More than 550,000 customers currently enrolled in the agency’s programs will receive new permits this fall that will enable them to take advantage of the Chicago Transit Authority (CTA) and Pace’s new contactless fare payment system, using a single card to travel throughout the region.

"The RTA is excited to bring enhancements to the transit experience for seniors and people with disabilities through the new Ventra system,” said Joe Costello, RTA Executive Director. “The Ventra system will mark the first time Reduced Fare customers will be able to load reduced fare 30-day passes to their permits and manage their transit accounts online or over the phone.”

The mailer lets customers know that they will receive their new Reduced Fare, Ride Free and ADA Paratransit permits this fall and urges permit holders to contact the RTA Customer Service Center if their address or contact information has changed recently to ensure they receive their permit and any future mailings.

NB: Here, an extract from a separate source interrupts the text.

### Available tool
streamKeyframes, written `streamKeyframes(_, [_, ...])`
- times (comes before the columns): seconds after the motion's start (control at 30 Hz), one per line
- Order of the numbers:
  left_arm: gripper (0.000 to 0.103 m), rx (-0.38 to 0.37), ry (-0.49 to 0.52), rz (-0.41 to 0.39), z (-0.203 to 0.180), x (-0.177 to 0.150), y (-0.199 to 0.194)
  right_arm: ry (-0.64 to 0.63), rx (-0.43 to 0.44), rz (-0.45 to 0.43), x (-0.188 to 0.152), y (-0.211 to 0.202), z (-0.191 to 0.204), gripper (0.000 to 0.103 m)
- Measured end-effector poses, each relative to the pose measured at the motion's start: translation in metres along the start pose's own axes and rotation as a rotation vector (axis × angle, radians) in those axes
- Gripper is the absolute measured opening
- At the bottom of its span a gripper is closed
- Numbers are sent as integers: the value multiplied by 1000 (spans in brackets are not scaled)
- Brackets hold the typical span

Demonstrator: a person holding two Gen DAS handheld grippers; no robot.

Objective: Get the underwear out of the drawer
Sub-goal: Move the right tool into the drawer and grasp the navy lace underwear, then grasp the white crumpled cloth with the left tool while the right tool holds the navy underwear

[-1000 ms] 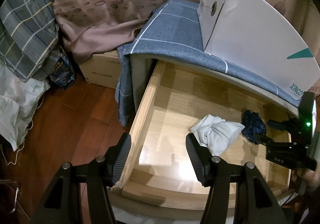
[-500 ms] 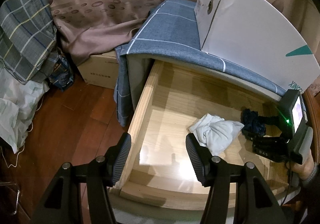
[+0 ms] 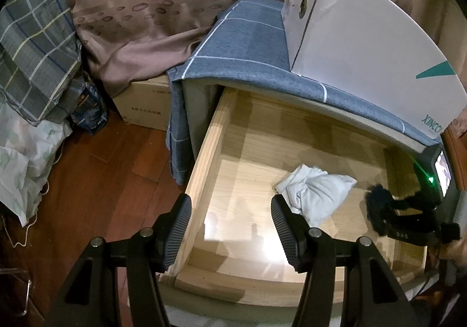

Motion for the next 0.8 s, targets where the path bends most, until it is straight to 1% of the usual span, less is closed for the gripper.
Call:
streamKeyframes(0.1, [58, 4, 4, 0, -1, 0, 1, 61, 39, 67, -15, 5, -4, 32])
streamKeyframes(0.33, [58, 19, 30, -1, -7, -1, 2, 208, 75, 207, -56, 19, -8, 32])
streamKeyframes(0.43, [58, 28, 43, -3, -9, -2, 3, 267, 88, 241, -73, 24, -8, 32])
streamKeyframes(0.5, [58, 32, 52, -2, -10, -3, 3, 295, 95, 251, -85, 25, -5, 32])
streamKeyframes(0.53, [58, 36, 56, 1, -11, -3, 4, 315, 101, 258, -85, 25, -6, 32])
streamKeyframes(0.63, [58, 39, 62, 5, -12, -5, 5, 344, 91, 268, -99, 28, -8, 32])
streamKeyframes(0.77, [58, 45, 67, 9, -12, -5, 7, 365, 83, 262, -104, 28, -8, 32])
streamKeyframes(0.8, [58, 48, 69, 11, -13, -6, 7, 366, 77, 260, -98, 24, -1, 32])
Point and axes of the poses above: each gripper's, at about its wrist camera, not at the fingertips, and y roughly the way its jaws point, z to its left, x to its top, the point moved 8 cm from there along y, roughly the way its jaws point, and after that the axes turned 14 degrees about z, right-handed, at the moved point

This fall, the RTA will mail new contactless permits, at no charge, to customers who are enrolled in the RTA’s Reduced Fare, Ride Free and ADA Paratransit programs. Once activated, RTA customers will be able to add CTA and Pace transit value, or load a reduced fare 30-Day pass, to their permits at CTA rail stations, online, over the phone and at more than 2,500 retail locations across Chicago and the surrounding suburbs. Unlike the current magnetic stripe permits, the transit value and passes loaded to the new permit will be protected if the permit is lost or stolen.

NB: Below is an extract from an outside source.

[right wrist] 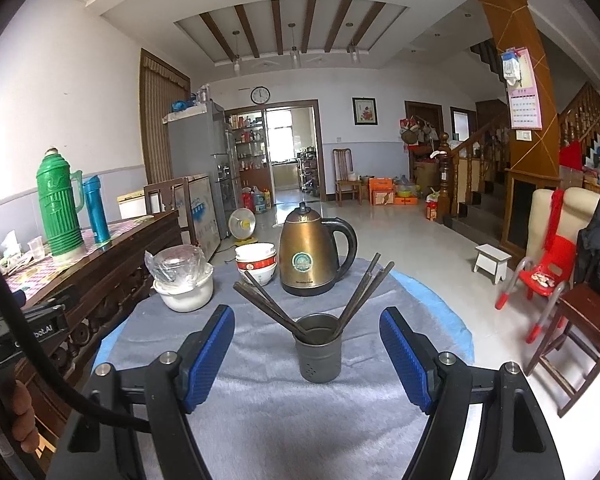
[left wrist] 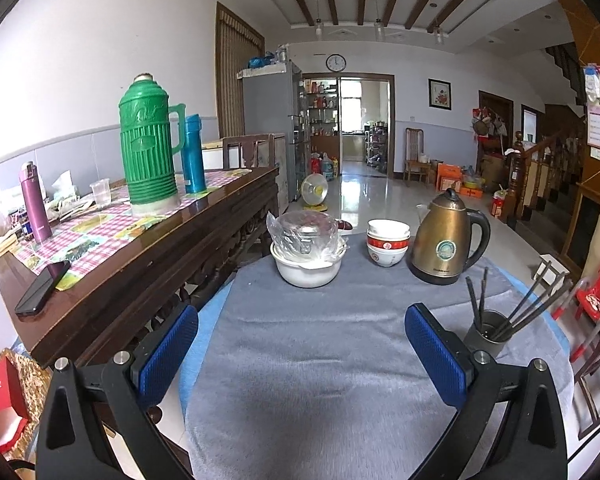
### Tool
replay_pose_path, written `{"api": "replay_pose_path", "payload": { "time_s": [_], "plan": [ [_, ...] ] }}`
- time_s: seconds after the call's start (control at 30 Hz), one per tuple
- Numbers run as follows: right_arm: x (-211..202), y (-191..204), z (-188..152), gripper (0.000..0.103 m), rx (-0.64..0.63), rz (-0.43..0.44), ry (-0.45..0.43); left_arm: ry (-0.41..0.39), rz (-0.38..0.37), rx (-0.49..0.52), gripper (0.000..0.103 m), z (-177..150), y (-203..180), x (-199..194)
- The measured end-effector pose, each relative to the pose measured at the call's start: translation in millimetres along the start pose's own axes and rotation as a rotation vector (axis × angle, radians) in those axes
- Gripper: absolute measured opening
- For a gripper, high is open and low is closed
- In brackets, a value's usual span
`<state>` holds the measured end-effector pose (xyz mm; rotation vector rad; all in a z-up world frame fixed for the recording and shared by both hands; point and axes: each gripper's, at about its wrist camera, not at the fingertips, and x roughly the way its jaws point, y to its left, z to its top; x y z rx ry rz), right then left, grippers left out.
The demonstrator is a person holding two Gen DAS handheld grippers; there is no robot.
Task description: Organize utensils
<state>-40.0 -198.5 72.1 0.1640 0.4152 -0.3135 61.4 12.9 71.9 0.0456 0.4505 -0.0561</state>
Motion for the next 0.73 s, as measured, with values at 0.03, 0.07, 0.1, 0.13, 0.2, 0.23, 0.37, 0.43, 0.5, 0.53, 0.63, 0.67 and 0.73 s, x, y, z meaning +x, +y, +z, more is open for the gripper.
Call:
{"api": "replay_pose_path", "payload": {
  "time_s": [0.03,0.07,0.1,0.13,0.2,0.23,0.37,0.43,0.5,0.53,0.63,0.67,0.73],
  "plan": [
    [1.7,0.3,-1.0,0.079,-0.003,-0.002,-0.001,0.002,0.004,-0.003,0.103,-0.3,-0.1,3.5],
    [2.1,0.4,-0.9,0.079,-0.006,-0.004,-0.001,0.003,0.007,-0.005,0.103,-0.4,-0.3,5.7],
    [5.8,0.8,-2.3,0.079,-0.011,-0.004,0.0,0.005,0.012,-0.004,0.103,-0.6,-0.8,8.0],
    [9.5,1.0,-3.5,0.079,-0.013,0.0,0.002,0.008,0.018,-0.003,0.103,-0.6,-1.6,10.8],
    [15.6,0.5,-4.8,0.079,-0.01,0.003,0.003,0.012,0.024,-0.004,0.103,-0.7,-2.4,14.8],
    [19.5,-0.7,-5.1,0.079,-0.006,0.008,0.006,0.013,0.029,-0.003,0.103,-0.7,-2.8,16.4],
    [32.6,-3.5,-5.1,0.079,0.011,0.024,0.02,0.02,0.054,0.006,0.103,-1.4,-6.1,23.3],
    [38.0,-4.4,-5.3,0.079,0.013,0.033,0.026,0.028,0.062,0.004,0.103,-1.5,-6.4,27.1],
    [41.4,-4.1,-6.4,0.079,0.011,0.039,0.029,0.03,0.064,0.003,0.103,-2.4,-7.0,31.2],
    [44.8,-4.8,-7.9,0.079,0.009,0.042,0.032,0.028,0.069,0.006,0.103,-3.6,-8.0,34.3],
    [56.5,-11.8,-15.0,0.079,0.009,0.037,0.056,0.049,0.053,-0.007,0.103,-11.8,-7.6,52.2],
    [62.1,-17.4,-19.9,0.079,0.014,0.026,0.069,0.061,0.045,-0.024,0.103,-16.7,-6.1,62.5],
    [78.0,-34.5,-33.6,0.079,0.027,-0.01,0.113,0.116,0.036,-0.052,0.103,-29.1,-3.5,88.9]
  ]
}}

To pay reduced fares on CTA and Pace, customers will simply “tap” their permits to the new Ventra card readers at CTA Rail turnstiles or when boarding CTA and Pace buses. The “tap” transaction will be faster than inserting cash or magnetic-stripe cards into fare equipment, which will speed boarding and improve service. Customers will also be able to manage their transit accounts online and over the phone.

Customers will use their new permits on Metra just as they do today. Reduced Fare customers will present their permits to a Metra ticket agent or conductor when purchasing their ticket.  Ride Free customers will simply present their permit to the Metra conductor.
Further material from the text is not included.